> _BRIEF_: Your answer should be the line containing "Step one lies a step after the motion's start" and each line after it through the end of the data below, repeated exactly.

•••

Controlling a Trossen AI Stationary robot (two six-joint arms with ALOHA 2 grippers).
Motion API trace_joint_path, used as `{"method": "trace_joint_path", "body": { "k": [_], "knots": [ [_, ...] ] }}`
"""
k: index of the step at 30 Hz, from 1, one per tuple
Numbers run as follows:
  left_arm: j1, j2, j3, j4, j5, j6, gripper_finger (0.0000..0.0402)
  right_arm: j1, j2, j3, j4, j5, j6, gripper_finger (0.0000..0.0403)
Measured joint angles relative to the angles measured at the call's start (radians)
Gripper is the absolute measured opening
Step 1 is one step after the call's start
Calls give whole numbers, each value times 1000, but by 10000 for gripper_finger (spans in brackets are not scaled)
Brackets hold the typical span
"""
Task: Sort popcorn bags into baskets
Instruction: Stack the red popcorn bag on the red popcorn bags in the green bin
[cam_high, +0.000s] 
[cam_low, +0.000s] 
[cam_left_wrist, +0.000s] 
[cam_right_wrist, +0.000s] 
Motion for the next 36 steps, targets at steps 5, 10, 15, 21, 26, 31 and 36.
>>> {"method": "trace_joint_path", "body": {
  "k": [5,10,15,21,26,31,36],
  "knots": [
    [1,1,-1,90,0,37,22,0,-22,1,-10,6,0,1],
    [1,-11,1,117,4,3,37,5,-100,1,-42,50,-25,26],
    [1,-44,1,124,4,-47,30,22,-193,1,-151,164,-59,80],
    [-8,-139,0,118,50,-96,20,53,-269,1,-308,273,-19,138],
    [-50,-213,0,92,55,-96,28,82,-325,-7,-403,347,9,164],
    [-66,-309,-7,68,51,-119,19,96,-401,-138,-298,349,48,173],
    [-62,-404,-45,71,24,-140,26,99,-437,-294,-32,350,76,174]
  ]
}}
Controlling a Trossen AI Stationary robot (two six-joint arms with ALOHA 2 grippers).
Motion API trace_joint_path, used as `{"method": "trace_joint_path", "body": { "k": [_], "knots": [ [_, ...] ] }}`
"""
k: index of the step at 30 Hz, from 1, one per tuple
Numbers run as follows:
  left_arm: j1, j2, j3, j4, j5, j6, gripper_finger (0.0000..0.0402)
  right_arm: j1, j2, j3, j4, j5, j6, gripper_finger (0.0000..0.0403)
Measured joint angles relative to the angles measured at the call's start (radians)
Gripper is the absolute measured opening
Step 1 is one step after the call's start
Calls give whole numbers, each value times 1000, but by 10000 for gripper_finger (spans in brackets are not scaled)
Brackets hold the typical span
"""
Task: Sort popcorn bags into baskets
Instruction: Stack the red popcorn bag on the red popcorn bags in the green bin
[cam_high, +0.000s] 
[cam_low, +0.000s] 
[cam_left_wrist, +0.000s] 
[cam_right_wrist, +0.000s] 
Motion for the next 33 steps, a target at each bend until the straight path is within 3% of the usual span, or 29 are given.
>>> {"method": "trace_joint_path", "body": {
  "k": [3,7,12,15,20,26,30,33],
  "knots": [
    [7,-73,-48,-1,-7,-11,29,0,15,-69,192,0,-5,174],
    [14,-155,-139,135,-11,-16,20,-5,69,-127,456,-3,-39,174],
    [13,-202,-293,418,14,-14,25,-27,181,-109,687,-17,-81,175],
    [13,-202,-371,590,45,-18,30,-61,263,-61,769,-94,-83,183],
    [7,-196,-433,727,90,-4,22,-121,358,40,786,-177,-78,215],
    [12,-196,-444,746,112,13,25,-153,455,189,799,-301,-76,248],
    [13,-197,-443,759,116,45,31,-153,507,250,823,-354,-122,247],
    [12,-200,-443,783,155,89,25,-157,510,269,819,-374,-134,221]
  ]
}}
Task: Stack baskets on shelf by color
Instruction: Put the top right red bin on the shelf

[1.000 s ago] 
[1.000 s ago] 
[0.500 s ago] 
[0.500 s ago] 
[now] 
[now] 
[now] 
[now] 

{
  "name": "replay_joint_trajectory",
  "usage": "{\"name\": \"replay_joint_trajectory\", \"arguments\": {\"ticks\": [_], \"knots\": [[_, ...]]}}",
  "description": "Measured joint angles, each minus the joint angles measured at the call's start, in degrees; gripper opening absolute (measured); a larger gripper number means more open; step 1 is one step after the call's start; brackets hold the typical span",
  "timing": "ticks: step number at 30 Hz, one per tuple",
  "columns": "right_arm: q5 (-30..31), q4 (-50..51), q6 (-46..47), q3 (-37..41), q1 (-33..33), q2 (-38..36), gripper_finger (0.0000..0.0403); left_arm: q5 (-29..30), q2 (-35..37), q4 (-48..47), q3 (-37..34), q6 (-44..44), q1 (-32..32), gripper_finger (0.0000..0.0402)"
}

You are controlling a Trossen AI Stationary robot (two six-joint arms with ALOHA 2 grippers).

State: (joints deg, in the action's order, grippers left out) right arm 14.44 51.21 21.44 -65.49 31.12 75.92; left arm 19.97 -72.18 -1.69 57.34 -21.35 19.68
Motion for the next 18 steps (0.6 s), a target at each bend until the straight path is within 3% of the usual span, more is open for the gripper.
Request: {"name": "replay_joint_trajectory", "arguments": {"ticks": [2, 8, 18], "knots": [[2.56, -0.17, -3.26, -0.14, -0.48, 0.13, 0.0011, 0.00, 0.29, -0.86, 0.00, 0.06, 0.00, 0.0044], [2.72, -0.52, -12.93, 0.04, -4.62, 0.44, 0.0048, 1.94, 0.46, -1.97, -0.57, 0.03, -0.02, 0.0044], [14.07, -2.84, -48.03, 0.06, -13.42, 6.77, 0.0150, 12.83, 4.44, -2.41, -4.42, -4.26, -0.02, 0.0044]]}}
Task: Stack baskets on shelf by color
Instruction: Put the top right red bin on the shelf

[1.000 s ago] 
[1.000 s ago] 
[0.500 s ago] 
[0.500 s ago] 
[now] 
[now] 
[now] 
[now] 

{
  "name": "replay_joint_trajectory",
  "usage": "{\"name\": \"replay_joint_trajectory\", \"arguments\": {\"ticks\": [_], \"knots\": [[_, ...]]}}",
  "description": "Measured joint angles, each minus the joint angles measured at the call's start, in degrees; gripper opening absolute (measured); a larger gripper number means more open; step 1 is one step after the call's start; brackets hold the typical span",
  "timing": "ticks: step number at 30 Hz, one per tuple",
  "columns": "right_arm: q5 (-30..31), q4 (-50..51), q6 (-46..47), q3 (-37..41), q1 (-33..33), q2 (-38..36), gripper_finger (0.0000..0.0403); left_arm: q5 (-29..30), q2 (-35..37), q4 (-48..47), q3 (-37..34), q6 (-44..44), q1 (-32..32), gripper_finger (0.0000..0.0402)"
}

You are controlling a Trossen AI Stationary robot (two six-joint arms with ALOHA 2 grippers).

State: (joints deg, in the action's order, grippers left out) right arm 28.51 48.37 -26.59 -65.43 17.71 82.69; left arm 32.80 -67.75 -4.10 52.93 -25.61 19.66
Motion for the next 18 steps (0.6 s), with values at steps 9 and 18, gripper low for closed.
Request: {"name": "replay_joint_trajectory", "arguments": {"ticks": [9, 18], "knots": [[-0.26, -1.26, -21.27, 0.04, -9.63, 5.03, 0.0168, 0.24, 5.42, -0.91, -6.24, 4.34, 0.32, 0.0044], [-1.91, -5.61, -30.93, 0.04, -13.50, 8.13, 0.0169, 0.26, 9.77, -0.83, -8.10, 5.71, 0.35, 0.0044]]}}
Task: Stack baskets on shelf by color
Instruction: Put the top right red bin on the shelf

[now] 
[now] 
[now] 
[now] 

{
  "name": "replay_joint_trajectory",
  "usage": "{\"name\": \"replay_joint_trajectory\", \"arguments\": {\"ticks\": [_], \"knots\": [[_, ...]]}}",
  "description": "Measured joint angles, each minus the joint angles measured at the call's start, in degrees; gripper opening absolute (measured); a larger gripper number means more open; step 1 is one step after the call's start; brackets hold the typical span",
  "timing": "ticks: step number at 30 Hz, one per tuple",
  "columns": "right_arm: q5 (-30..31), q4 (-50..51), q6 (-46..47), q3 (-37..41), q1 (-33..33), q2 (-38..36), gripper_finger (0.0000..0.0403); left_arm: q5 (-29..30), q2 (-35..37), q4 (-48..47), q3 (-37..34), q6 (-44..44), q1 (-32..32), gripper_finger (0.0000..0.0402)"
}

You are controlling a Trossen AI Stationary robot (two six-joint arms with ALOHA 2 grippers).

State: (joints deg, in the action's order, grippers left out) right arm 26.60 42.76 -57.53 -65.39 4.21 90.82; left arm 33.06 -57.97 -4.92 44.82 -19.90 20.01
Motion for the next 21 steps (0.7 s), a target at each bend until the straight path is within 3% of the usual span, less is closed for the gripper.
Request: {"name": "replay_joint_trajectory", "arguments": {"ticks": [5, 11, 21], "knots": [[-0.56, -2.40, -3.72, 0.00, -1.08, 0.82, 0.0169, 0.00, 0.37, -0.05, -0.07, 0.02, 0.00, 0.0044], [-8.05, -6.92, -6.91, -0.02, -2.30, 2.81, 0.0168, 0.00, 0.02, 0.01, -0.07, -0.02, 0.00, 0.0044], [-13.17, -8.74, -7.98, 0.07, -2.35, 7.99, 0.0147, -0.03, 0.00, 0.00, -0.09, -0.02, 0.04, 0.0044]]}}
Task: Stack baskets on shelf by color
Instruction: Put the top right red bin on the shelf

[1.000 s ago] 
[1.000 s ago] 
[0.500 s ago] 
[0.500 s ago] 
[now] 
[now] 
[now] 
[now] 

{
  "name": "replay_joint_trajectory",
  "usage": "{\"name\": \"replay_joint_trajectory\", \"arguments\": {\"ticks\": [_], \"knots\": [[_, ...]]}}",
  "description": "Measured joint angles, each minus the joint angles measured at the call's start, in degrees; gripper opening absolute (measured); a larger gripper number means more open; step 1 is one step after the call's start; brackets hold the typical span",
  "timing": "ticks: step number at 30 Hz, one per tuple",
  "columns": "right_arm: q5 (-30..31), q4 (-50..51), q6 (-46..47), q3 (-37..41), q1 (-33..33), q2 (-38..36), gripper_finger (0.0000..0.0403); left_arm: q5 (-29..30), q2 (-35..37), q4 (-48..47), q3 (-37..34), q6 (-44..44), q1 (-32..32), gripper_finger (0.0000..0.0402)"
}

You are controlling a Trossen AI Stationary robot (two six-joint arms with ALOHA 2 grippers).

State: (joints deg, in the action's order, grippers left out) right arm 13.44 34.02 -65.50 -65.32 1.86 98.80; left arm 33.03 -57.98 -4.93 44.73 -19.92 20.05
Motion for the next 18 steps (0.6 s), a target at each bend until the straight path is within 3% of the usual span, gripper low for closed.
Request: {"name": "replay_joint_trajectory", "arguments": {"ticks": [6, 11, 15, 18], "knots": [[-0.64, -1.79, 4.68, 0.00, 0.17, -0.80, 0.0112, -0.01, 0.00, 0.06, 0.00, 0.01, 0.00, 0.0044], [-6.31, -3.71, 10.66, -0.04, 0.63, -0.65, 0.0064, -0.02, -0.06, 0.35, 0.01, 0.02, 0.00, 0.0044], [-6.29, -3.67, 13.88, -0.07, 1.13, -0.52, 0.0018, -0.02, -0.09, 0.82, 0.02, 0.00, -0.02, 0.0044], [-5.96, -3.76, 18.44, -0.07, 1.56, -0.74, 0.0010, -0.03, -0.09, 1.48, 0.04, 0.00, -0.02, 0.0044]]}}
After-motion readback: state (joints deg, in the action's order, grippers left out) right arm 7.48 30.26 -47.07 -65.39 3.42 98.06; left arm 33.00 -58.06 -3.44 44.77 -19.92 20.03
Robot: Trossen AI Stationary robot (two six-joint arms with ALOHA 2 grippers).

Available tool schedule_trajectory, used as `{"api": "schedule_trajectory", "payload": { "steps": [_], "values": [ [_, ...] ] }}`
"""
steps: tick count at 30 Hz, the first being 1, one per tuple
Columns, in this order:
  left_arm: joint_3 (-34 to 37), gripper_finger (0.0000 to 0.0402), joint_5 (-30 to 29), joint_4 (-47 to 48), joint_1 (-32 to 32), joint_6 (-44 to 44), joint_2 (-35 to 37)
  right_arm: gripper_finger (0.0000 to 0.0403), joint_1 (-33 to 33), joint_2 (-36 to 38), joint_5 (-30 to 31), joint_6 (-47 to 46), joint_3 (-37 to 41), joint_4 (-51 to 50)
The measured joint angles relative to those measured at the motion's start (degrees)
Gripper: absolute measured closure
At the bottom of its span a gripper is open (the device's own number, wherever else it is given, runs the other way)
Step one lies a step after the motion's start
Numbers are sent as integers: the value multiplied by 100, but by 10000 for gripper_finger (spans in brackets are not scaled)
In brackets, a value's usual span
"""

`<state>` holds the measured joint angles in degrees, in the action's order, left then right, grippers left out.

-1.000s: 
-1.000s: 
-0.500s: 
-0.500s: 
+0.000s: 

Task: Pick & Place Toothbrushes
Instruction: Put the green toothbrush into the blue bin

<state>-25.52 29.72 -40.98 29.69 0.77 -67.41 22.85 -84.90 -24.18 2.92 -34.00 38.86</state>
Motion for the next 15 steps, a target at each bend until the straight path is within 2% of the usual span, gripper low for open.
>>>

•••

> _ANSWER TO THE PROBLEM_:
Step one lies a step after the motion's start
Numbers are sent as integers: the value multiplied by 100, but by 10000 for gripper_finger (spans in brackets are not scaled)
In brackets, a value's usual span
"""

`<state>` holds the measured joint angles in degrees, in the action's order, left then right, grippers left out.

-1.000s: 
-1.000s: 
-0.500s: 
-0.500s: 
+0.000s: 

Task: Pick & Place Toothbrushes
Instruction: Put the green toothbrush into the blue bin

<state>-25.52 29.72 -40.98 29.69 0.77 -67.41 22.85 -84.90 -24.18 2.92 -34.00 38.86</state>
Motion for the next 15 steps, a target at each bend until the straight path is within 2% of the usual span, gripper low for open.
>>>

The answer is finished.